"""
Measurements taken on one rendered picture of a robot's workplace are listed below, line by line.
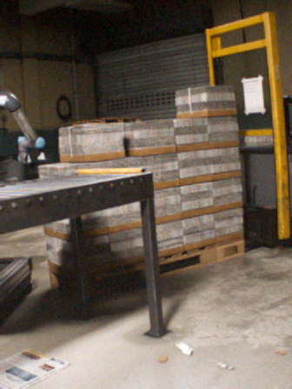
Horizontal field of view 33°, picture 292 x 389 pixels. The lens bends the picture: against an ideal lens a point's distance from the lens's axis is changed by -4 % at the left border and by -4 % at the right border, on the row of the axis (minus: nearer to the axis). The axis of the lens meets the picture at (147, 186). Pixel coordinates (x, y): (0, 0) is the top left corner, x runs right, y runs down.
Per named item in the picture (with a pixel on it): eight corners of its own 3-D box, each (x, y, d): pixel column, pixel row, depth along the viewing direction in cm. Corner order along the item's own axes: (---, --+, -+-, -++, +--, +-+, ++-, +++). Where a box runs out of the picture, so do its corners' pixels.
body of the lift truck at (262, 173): (234, 236, 450) (228, 147, 441) (275, 226, 479) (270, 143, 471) (292, 247, 392) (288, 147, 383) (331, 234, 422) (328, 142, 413)
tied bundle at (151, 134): (111, 156, 360) (109, 124, 357) (147, 153, 375) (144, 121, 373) (139, 156, 328) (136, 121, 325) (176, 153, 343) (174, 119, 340)
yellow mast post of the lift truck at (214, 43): (220, 228, 443) (205, 29, 424) (227, 227, 448) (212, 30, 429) (227, 229, 436) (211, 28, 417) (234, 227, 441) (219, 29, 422)
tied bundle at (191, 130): (146, 153, 375) (143, 121, 372) (177, 149, 391) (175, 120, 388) (176, 153, 343) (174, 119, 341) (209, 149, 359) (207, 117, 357)
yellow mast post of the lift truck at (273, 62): (275, 237, 388) (259, 14, 369) (282, 235, 393) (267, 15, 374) (282, 239, 381) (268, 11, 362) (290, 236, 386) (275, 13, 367)
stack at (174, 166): (49, 286, 337) (36, 165, 328) (185, 254, 400) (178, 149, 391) (74, 300, 305) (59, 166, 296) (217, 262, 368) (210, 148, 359)
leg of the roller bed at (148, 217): (155, 330, 249) (145, 197, 241) (165, 332, 245) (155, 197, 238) (149, 333, 244) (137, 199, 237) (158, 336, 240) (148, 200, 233)
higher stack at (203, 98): (184, 254, 400) (173, 90, 386) (213, 247, 416) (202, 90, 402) (216, 262, 368) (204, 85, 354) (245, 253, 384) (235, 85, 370)
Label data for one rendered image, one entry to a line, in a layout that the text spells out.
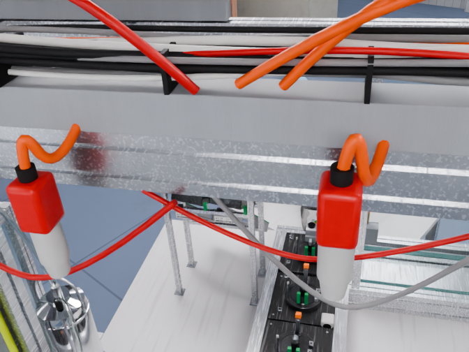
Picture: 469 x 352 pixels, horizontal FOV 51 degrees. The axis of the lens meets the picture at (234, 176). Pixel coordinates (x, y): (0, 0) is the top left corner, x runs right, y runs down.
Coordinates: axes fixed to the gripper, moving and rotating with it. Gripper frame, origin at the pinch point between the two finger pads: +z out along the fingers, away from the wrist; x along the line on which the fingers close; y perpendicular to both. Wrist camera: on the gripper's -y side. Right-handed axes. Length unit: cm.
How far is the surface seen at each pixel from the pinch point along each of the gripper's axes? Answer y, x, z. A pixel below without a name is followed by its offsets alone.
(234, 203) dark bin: -26.8, 27.3, -4.1
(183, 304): -2, 49, 37
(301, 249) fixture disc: 7.9, 3.6, 8.4
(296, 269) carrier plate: 1.8, 4.6, 17.1
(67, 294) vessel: -80, 58, 31
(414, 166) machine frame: -144, -20, 4
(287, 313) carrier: -15.0, 5.0, 33.3
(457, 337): -1, -57, 34
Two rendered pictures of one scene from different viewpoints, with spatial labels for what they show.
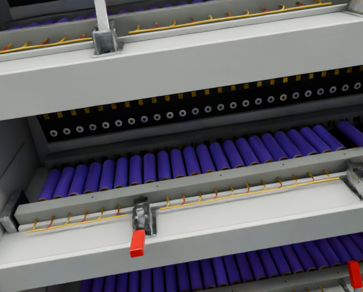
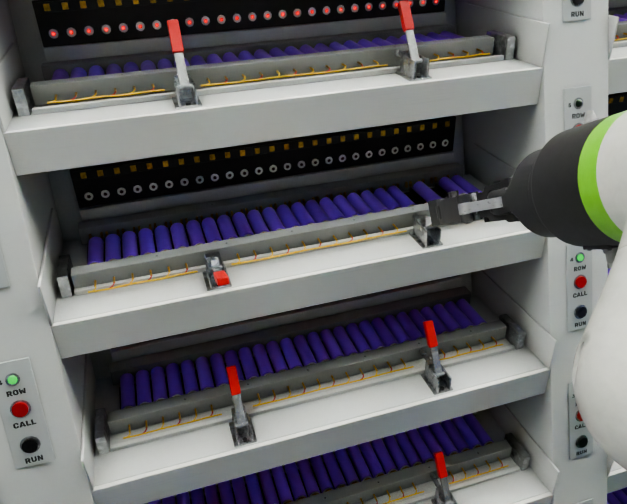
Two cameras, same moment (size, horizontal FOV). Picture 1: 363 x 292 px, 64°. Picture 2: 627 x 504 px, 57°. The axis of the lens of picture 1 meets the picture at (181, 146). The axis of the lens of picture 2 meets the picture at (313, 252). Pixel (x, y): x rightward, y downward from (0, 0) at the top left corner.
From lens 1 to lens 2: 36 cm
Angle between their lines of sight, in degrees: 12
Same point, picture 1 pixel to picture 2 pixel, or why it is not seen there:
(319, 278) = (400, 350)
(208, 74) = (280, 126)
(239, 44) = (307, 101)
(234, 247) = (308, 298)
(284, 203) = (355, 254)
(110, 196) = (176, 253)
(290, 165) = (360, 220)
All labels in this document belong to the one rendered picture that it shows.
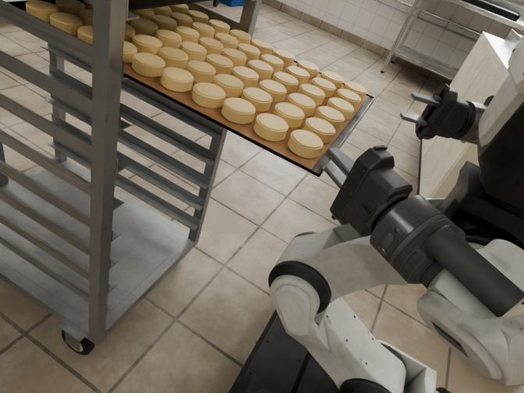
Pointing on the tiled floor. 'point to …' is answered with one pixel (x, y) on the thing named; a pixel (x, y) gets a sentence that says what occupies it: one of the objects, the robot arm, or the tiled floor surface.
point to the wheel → (81, 345)
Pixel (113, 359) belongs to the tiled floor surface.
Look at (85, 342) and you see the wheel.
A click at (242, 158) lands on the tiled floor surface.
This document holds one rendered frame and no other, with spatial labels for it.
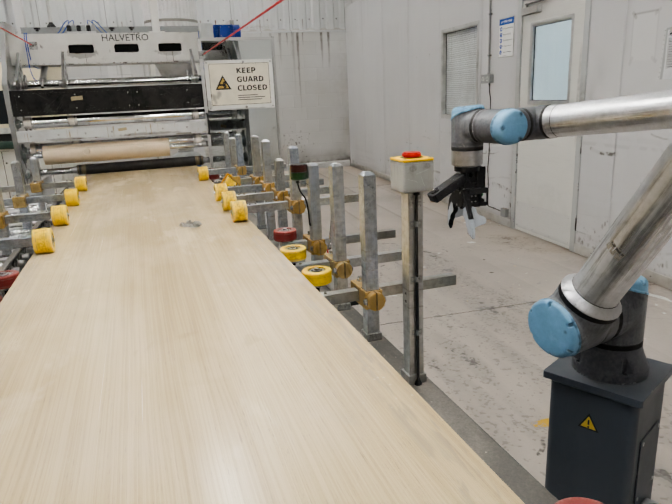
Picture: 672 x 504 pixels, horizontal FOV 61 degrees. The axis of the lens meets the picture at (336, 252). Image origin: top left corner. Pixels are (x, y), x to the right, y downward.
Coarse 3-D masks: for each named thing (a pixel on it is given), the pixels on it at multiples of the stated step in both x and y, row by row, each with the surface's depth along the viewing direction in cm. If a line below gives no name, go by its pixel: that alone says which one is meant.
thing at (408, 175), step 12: (420, 156) 121; (396, 168) 120; (408, 168) 117; (420, 168) 118; (432, 168) 119; (396, 180) 121; (408, 180) 118; (420, 180) 119; (432, 180) 120; (408, 192) 119
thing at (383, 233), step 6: (390, 228) 214; (348, 234) 208; (354, 234) 208; (378, 234) 210; (384, 234) 211; (390, 234) 212; (294, 240) 203; (300, 240) 203; (306, 240) 202; (348, 240) 207; (354, 240) 208; (282, 246) 199; (306, 246) 202
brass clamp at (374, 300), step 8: (352, 280) 162; (360, 288) 155; (360, 296) 156; (368, 296) 151; (376, 296) 152; (384, 296) 154; (360, 304) 157; (368, 304) 151; (376, 304) 151; (384, 304) 152
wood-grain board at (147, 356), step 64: (128, 192) 302; (192, 192) 292; (64, 256) 180; (128, 256) 177; (192, 256) 173; (256, 256) 170; (0, 320) 128; (64, 320) 127; (128, 320) 125; (192, 320) 123; (256, 320) 122; (320, 320) 120; (0, 384) 99; (64, 384) 98; (128, 384) 97; (192, 384) 96; (256, 384) 95; (320, 384) 94; (384, 384) 93; (0, 448) 80; (64, 448) 80; (128, 448) 79; (192, 448) 78; (256, 448) 77; (320, 448) 77; (384, 448) 76; (448, 448) 76
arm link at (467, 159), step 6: (480, 150) 160; (456, 156) 161; (462, 156) 160; (468, 156) 160; (474, 156) 160; (480, 156) 161; (456, 162) 162; (462, 162) 161; (468, 162) 160; (474, 162) 160; (480, 162) 161
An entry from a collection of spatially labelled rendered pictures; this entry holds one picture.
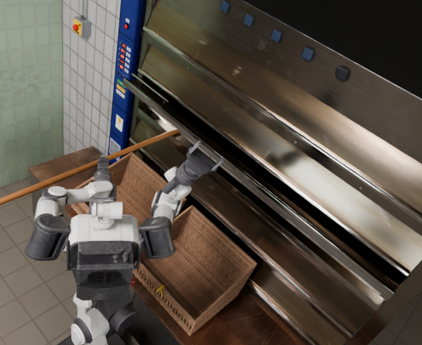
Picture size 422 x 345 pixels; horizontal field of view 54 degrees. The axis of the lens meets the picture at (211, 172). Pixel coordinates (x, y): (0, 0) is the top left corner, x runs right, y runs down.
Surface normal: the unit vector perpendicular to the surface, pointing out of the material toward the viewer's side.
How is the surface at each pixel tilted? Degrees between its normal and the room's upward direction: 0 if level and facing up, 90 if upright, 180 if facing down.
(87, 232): 0
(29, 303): 0
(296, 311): 70
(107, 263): 0
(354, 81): 90
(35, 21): 90
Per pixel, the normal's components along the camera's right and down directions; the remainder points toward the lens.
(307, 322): -0.57, 0.07
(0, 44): 0.70, 0.58
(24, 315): 0.22, -0.74
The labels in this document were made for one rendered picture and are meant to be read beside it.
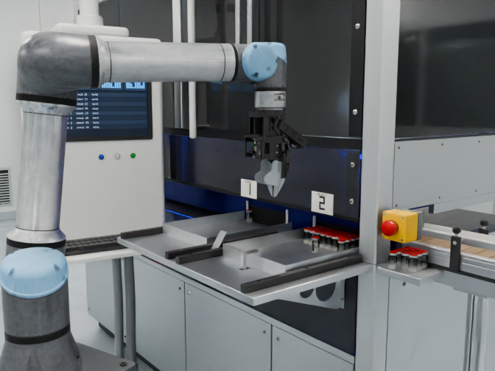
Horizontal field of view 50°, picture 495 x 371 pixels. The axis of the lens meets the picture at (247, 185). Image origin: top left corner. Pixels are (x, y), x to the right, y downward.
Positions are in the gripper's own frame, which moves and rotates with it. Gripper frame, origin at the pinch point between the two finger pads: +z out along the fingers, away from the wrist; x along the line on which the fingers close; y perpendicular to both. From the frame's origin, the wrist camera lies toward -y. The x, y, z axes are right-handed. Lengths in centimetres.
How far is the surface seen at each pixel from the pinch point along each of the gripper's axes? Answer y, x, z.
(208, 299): -24, -66, 53
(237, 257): 2.0, -13.2, 19.5
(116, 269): -1, -98, 45
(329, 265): -11.3, 7.9, 19.2
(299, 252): -16.6, -8.6, 20.5
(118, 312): -1, -98, 63
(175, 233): 2.1, -45.7, 19.2
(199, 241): 2.0, -31.7, 18.8
"""
Instructions to follow
Keep only the lines of the listing that contain the word "pictures", and copy them.

Exercise result
Two rendered pictures of one scene from different viewpoints, with spatial labels for what they show.
An entry from a collection of spatially labelled rendered pictures; this entry holds one picture.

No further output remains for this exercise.